Records from a data source

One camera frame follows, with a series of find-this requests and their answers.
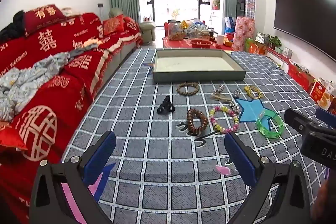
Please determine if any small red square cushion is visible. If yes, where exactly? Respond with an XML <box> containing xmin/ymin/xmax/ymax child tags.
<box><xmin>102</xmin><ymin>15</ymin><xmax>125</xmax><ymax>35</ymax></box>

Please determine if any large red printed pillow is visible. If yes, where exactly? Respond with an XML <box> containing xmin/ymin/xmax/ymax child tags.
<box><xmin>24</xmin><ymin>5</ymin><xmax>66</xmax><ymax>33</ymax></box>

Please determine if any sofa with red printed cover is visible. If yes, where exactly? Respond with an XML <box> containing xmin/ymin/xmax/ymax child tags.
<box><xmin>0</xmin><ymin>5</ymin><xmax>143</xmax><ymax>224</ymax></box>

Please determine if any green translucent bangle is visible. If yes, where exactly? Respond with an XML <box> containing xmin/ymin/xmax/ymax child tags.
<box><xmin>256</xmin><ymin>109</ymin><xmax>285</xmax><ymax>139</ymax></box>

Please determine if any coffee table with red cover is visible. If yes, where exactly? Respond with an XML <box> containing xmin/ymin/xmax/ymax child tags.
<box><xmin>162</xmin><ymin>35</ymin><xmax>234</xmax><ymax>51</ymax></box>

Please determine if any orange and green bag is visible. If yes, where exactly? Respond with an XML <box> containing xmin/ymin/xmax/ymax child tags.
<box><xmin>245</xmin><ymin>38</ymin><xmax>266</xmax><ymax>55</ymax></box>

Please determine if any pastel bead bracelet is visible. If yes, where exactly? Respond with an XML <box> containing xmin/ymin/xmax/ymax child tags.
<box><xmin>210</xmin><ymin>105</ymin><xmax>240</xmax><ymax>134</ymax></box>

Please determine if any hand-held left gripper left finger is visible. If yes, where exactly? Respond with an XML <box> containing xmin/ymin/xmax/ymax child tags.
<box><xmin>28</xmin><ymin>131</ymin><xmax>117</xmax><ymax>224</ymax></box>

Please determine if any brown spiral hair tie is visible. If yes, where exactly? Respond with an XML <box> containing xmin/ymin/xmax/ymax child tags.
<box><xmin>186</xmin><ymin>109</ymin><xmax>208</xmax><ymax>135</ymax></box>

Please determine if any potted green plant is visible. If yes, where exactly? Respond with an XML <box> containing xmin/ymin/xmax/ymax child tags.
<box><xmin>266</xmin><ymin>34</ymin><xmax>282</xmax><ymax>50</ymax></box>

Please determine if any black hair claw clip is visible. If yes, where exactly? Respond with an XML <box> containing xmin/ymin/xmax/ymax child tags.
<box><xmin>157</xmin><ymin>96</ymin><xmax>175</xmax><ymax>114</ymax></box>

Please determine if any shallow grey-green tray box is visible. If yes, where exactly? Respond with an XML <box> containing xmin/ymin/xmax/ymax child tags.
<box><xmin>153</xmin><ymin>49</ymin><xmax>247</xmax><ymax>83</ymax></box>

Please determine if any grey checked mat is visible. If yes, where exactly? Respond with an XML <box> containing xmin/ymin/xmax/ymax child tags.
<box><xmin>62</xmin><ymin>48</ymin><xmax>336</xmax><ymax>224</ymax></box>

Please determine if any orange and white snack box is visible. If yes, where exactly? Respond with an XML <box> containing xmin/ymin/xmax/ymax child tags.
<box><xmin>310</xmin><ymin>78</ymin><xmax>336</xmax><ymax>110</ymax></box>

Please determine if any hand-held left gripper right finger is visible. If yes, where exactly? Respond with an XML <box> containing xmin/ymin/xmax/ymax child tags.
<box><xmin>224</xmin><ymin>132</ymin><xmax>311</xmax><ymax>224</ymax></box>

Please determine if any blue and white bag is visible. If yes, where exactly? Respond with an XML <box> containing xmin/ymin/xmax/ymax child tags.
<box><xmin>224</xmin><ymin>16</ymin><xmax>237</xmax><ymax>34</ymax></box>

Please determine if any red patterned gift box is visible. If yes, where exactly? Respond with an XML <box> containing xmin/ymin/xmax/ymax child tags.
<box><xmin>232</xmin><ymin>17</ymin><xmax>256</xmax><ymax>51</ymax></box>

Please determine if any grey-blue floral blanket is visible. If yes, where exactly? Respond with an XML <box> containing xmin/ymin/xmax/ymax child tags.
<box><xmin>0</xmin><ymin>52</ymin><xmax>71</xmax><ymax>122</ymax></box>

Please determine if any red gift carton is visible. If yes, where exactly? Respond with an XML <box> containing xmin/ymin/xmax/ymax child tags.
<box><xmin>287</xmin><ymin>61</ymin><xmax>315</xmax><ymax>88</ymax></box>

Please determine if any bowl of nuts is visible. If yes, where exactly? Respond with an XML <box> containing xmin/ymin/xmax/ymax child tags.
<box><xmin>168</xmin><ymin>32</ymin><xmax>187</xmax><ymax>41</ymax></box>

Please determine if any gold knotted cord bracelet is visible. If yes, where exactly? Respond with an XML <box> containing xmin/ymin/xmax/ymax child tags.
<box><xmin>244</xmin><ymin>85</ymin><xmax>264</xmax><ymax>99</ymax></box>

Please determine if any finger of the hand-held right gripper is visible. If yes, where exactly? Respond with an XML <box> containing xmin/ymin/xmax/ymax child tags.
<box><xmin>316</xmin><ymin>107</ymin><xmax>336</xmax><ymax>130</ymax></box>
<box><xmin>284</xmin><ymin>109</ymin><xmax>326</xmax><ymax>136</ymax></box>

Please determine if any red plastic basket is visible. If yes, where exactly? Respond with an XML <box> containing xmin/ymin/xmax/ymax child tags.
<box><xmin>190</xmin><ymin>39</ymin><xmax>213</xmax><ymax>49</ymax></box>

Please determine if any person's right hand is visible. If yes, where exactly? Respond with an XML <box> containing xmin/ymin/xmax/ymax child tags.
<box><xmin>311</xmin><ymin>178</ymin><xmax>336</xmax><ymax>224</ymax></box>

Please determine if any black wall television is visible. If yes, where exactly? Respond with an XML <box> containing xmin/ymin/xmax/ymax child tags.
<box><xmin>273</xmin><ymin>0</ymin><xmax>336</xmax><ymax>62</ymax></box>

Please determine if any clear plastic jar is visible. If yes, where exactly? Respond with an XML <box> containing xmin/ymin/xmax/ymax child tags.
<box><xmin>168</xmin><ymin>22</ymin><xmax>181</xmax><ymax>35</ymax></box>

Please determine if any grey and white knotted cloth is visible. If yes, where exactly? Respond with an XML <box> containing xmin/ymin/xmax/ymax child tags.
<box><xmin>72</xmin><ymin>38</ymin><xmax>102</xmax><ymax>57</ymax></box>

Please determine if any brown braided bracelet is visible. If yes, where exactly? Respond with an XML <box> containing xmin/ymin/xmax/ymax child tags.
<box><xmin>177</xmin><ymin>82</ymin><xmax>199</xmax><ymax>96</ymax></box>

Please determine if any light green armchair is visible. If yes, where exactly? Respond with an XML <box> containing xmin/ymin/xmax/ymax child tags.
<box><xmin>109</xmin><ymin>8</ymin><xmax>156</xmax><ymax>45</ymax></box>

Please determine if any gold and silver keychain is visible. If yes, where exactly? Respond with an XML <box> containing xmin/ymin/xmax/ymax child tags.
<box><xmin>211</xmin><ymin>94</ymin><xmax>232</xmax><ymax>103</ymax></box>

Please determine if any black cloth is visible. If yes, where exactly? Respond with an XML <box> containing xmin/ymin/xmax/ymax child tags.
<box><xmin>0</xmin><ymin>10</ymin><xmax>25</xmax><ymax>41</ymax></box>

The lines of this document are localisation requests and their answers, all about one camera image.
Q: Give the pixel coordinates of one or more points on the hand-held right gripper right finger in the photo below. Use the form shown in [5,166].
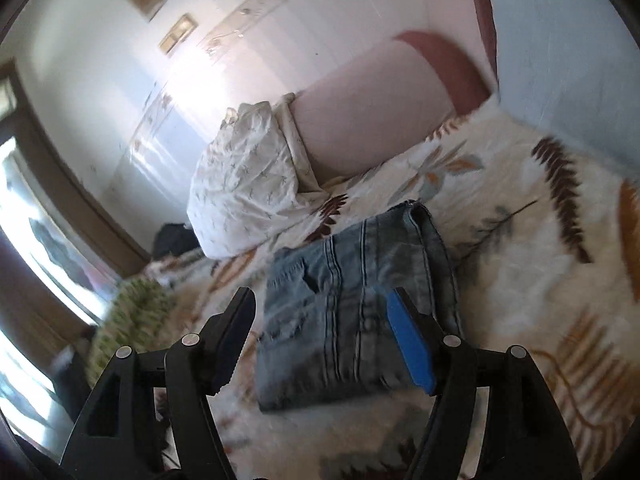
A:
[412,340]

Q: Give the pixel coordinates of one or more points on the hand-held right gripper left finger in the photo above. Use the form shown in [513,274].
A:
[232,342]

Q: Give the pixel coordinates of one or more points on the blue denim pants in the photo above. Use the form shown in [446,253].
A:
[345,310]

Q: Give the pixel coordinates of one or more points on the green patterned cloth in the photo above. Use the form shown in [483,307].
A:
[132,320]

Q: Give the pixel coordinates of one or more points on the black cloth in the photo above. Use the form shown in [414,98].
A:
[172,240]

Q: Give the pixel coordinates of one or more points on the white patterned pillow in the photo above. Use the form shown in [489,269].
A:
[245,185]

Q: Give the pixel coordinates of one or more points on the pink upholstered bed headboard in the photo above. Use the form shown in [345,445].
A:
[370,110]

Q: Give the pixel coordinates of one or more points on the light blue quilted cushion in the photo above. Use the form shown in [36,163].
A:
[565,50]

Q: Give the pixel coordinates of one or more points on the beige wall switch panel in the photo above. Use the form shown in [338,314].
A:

REQUIRED ACTION: From the line that contains "shown in [338,314]." through the final line of the entries above, every line must be reproduced exactly and nothing more.

RESPONSE FOR THIS EXERCISE:
Q: Give the pixel coordinates of one or more points on the beige wall switch panel in the photo above. Use the form shown in [338,314].
A:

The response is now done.